La Universidad San Francisco de Quito USFQ, a través del Galapagos Science Center (GSC), lidera uno de los esfuerzos científicos más relevantes del Pacífico oriental para cerrar por primera vez la ruta migratoria completa del tiburón ballena, el pez más grande del mundo y una especie catalogada en peligro de extinción, por la Unión Internacional para la Conservación de la Naturaleza (UICN). Este proyecto, que inició en 2011 en la Reserva Marina de Galápagos en colaboración con el Galapagos Whale Shark Project y bajo permisos de la Dirección del Parque Nacional Galápagos, ha posicionado al Ecuador como un referente regional en investigación y conservación marina.

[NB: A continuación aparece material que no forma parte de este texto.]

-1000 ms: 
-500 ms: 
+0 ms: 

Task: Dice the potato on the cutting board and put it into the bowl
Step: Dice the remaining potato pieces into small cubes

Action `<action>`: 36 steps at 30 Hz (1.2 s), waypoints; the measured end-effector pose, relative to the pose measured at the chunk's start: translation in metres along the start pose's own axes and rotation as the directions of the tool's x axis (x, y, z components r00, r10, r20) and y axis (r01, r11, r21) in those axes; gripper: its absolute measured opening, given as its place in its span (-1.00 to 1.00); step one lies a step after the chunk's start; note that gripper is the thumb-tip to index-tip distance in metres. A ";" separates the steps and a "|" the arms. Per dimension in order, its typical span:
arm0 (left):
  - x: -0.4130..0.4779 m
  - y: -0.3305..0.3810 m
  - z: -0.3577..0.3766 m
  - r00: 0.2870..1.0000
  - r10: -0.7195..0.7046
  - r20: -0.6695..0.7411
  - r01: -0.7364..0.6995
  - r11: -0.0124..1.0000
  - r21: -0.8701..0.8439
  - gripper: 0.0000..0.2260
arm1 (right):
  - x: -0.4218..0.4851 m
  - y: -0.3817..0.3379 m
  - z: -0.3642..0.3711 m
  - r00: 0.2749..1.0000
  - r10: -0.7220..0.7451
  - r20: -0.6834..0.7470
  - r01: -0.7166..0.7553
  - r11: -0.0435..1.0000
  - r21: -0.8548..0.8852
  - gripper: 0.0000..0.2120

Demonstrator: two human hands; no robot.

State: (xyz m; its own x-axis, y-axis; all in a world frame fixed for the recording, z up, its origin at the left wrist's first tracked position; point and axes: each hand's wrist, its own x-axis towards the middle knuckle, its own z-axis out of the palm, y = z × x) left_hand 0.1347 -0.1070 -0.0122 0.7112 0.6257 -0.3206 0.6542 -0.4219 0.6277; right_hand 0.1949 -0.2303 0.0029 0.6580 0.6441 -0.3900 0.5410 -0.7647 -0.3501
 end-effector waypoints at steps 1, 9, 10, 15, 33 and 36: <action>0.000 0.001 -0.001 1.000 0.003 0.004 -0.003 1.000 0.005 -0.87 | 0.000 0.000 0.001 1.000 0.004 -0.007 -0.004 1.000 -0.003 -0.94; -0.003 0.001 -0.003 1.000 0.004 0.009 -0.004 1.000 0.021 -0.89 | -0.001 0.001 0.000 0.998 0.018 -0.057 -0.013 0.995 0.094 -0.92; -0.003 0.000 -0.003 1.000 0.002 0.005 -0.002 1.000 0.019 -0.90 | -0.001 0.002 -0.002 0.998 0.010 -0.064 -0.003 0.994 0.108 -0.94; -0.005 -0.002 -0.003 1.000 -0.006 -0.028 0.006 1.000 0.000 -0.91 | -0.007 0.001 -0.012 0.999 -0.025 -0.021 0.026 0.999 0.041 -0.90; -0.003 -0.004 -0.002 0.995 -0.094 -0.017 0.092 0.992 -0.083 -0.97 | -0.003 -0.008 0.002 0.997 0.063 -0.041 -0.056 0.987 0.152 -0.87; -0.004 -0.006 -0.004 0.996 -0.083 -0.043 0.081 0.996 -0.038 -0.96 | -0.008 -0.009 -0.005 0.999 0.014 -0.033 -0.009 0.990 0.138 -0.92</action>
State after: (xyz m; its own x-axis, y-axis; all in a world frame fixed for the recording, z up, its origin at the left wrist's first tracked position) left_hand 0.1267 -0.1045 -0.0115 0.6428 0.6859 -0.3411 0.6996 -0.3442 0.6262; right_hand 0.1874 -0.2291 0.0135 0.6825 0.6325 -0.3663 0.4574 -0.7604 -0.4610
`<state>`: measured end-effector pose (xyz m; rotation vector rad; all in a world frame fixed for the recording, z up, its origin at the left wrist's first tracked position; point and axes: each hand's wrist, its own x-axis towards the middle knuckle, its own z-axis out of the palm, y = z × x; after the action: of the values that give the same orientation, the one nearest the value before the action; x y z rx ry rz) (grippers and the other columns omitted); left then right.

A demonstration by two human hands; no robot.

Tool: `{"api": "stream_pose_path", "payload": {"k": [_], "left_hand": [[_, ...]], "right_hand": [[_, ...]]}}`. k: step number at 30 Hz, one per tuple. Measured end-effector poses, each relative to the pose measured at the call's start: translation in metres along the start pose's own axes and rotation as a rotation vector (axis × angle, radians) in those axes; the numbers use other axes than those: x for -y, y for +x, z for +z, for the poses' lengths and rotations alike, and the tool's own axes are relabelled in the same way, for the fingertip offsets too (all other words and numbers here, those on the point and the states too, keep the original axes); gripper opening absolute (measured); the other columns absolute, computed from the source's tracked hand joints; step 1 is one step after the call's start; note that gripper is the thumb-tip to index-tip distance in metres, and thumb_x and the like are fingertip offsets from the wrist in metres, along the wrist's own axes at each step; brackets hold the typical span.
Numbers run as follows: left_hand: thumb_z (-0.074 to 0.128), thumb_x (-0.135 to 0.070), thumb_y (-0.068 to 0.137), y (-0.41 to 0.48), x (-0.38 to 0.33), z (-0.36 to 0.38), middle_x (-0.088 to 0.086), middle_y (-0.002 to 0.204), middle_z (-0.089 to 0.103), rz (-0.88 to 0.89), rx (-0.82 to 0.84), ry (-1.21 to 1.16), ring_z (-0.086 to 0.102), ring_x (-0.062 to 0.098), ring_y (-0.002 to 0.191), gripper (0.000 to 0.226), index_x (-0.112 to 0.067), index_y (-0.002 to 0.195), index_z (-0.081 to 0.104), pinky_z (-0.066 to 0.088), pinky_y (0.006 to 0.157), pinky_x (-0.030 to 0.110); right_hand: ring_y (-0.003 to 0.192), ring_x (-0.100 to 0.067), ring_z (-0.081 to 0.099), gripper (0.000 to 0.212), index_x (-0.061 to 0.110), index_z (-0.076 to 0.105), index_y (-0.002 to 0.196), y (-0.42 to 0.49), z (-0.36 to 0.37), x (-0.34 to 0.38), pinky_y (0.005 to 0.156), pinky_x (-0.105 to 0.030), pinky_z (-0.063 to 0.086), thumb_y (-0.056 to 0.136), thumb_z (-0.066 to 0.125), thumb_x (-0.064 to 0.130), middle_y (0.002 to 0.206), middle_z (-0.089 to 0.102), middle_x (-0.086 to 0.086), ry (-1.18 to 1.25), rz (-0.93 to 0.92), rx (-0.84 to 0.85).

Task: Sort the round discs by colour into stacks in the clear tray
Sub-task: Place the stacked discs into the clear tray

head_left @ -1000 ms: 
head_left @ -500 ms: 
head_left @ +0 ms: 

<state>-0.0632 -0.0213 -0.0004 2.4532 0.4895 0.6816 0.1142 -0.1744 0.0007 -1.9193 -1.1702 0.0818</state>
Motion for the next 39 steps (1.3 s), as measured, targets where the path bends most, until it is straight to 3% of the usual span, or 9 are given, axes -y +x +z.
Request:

En Galápagos se ha documentado un fenómeno único a escala global: la migración anual de más de 700 hembras adultas de tiburón ballena, especialmente alrededor de la isla Darwin. Estos hallazgos han permitido avanzar en la comprensión de sus rutas migratorias a lo largo del Frente Ecuatorial y su conexión con aguas de Colombia, Ecuador continental y el norte de Perú, aunque hasta ahora se desconocían con certeza los puntos de inicio de esta migración.
Con el fin de cerrar esta brecha de conocimiento, y gracias al apoyo de Metropolitan Touring y Finch Bay Hotel, y a el respaldo de aliados estratégicos como Galapagos Conservation Trust, Planeterra, Shark Project y National Geographic, el proyecto se expandió al sur de Galápagos y a las costas de Sudamérica en colaboración con Ecoceánica en Perú y el Centro de Investigación para el Manejo Ambiental y el Desarrollo (CIMAD) en Colombia aplicando herramientas como:
- Fotoidentificación
- Marcaje satelital
- Drones
- y trabajo conjunto con pescadores artesanales y operadores turísticos.
El equipo científico ha identificado zonas clave como Utría, Máncora y el sur de Galápagos, fundamentales para entender la conectividad regional de la especie. En los dos primeros lugares, las agregaciones suelen ser dominadas por individuos juveniles, mientras que en el sur de Galápagos son mayoritariamente hembras adultas, posiblemente las mismas que, meses más tarde, aparecen en las islas del norte del archipiélago. Esta separación de hábitat entre adultos y juveniles posiblemente esté ligada a sus diferentes necesidades alimenticias, ya que las hembras ocupan zonas de afloramiento oceánico estacional, mientras que los juveniles aprovechan zonas costeras donde desovan peces e invertebrados de arrecifes.
“Después de más de una década de investigación, estamos un poco más cerca de comprender el recorrido completo del tiburón ballena en el Pacífico oriental. Galápagos es una pieza clave, pero con el trabajo en conjunto con Perú y Colombia estamos avanzando para cerrar esta ruta migratoria. El proyecto demuestra cómo la ciencia liderada desde Ecuador, con aliados locales y regionales, puede generar impacto real para la conservación de una especie en peligro a escala continental”, señaló el Dr. Alex Hearn, investigador principal del proyecto y científico del Galápagos Science Center de la USFQ.
Por su parte, Maggie Crespo, gerente de Sostenibilidad de Metropolitan Touring y Finch Bay Hotel destacó que “Aportar al Proyecto Tiburón Ballena es honrar nuestro compromiso con la sostenibilidad: ser guardianes de la majestuosidad de Galápagos, protegiendo sus ecosistemas únicos mientras impulsamos la divulgación científica y convertimos el conocimiento en conciencia a través de cada experiencia de viaje”.